### What needs to be done
Give back the listing underneath, unchanged and complete.

*** Data below ***

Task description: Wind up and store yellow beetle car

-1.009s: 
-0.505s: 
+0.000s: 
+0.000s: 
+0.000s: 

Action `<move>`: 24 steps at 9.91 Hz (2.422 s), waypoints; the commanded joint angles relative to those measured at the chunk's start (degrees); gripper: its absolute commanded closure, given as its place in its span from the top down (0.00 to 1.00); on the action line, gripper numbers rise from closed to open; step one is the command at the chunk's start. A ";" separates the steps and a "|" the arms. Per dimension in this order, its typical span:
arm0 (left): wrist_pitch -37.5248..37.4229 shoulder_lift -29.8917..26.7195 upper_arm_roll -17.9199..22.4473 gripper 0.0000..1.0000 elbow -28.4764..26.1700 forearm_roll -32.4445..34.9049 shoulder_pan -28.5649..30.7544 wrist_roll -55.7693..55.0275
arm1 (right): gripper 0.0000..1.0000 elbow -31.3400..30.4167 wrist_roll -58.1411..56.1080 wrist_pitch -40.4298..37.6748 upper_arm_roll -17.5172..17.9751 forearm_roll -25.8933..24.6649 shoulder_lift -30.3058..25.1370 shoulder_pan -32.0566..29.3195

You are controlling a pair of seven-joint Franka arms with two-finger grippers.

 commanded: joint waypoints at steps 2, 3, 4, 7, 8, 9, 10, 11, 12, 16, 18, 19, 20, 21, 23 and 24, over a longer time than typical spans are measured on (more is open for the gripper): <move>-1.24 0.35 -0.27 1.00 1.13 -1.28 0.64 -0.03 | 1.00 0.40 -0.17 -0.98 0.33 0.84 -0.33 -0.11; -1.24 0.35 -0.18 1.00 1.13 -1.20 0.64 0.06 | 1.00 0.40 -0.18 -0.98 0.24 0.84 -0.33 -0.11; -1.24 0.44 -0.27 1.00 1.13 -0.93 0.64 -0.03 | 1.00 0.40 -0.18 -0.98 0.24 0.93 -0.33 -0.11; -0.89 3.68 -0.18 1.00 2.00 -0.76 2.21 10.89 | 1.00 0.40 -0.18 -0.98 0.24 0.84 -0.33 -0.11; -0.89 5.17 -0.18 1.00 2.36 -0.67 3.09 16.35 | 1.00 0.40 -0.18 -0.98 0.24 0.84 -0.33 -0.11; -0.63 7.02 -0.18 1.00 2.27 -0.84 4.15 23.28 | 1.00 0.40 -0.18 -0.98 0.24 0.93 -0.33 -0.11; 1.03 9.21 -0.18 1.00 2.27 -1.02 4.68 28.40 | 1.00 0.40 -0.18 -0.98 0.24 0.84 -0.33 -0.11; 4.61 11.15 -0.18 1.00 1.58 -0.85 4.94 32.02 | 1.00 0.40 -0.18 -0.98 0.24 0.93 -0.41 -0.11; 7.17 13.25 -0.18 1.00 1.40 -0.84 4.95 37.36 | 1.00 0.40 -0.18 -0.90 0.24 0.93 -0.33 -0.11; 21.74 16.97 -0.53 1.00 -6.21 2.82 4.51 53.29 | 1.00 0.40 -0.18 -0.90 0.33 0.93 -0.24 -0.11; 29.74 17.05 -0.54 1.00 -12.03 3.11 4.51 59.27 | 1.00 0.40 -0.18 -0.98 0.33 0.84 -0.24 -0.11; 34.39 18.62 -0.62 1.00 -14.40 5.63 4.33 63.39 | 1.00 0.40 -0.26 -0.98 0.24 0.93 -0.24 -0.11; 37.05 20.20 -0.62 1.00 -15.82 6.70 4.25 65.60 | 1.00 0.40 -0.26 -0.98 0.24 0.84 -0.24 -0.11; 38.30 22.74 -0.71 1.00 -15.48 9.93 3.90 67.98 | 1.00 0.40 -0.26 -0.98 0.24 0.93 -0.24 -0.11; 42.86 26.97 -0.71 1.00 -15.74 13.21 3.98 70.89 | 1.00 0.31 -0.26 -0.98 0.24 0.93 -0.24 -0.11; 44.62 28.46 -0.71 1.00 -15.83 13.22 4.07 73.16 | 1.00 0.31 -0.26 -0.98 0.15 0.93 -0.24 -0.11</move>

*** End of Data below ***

### Task output
Task description: Wind up and store yellow beetle car

-1.009s: 
-0.505s: 
+0.000s: 
+0.000s: 
+0.000s: 

Action `<move>`: 24 steps at 9.91 Hz (2.422 s), waypoints; the commanded joint angles relative to those measured at the chunk's start (degrees); gripper: its absolute commanded closure, given as its place in its span from the top down (0.00 to 1.00); on the action line, gripper numbers rise from closed to open; step one is the command at the chunk's start. A ";" separates the steps and a "|" the arms. Per dimension in this order, its typical span:
arm0 (left): wrist_pitch -37.5248..37.4229 shoulder_lift -29.8917..26.7195 upper_arm_roll -17.9199..22.4473 gripper 0.0000..1.0000 elbow -28.4764..26.1700 forearm_roll -32.4445..34.9049 shoulder_pan -28.5649..30.7544 wrist_roll -55.7693..55.0275
arm1 (right): gripper 0.0000..1.0000 elbow -31.3400..30.4167 wrist_roll -58.1411..56.1080 wrist_pitch -40.4298..37.6748 upper_arm_roll -17.5172..17.9751 forearm_roll -25.8933..24.6649 shoulder_lift -30.3058..25.1370 shoulder_pan -32.0566..29.3195

You are controlling a pair of seven-joint Franka arms with two-finger grippers.

 commanded: joint waypoints at steps 2, 3, 4, 7, 8, 9, 10, 11, 12, 16, 18, 19, 20, 21, 23 and 24, over a longer time than typical spans are measured on (more is open for the gripper): <move>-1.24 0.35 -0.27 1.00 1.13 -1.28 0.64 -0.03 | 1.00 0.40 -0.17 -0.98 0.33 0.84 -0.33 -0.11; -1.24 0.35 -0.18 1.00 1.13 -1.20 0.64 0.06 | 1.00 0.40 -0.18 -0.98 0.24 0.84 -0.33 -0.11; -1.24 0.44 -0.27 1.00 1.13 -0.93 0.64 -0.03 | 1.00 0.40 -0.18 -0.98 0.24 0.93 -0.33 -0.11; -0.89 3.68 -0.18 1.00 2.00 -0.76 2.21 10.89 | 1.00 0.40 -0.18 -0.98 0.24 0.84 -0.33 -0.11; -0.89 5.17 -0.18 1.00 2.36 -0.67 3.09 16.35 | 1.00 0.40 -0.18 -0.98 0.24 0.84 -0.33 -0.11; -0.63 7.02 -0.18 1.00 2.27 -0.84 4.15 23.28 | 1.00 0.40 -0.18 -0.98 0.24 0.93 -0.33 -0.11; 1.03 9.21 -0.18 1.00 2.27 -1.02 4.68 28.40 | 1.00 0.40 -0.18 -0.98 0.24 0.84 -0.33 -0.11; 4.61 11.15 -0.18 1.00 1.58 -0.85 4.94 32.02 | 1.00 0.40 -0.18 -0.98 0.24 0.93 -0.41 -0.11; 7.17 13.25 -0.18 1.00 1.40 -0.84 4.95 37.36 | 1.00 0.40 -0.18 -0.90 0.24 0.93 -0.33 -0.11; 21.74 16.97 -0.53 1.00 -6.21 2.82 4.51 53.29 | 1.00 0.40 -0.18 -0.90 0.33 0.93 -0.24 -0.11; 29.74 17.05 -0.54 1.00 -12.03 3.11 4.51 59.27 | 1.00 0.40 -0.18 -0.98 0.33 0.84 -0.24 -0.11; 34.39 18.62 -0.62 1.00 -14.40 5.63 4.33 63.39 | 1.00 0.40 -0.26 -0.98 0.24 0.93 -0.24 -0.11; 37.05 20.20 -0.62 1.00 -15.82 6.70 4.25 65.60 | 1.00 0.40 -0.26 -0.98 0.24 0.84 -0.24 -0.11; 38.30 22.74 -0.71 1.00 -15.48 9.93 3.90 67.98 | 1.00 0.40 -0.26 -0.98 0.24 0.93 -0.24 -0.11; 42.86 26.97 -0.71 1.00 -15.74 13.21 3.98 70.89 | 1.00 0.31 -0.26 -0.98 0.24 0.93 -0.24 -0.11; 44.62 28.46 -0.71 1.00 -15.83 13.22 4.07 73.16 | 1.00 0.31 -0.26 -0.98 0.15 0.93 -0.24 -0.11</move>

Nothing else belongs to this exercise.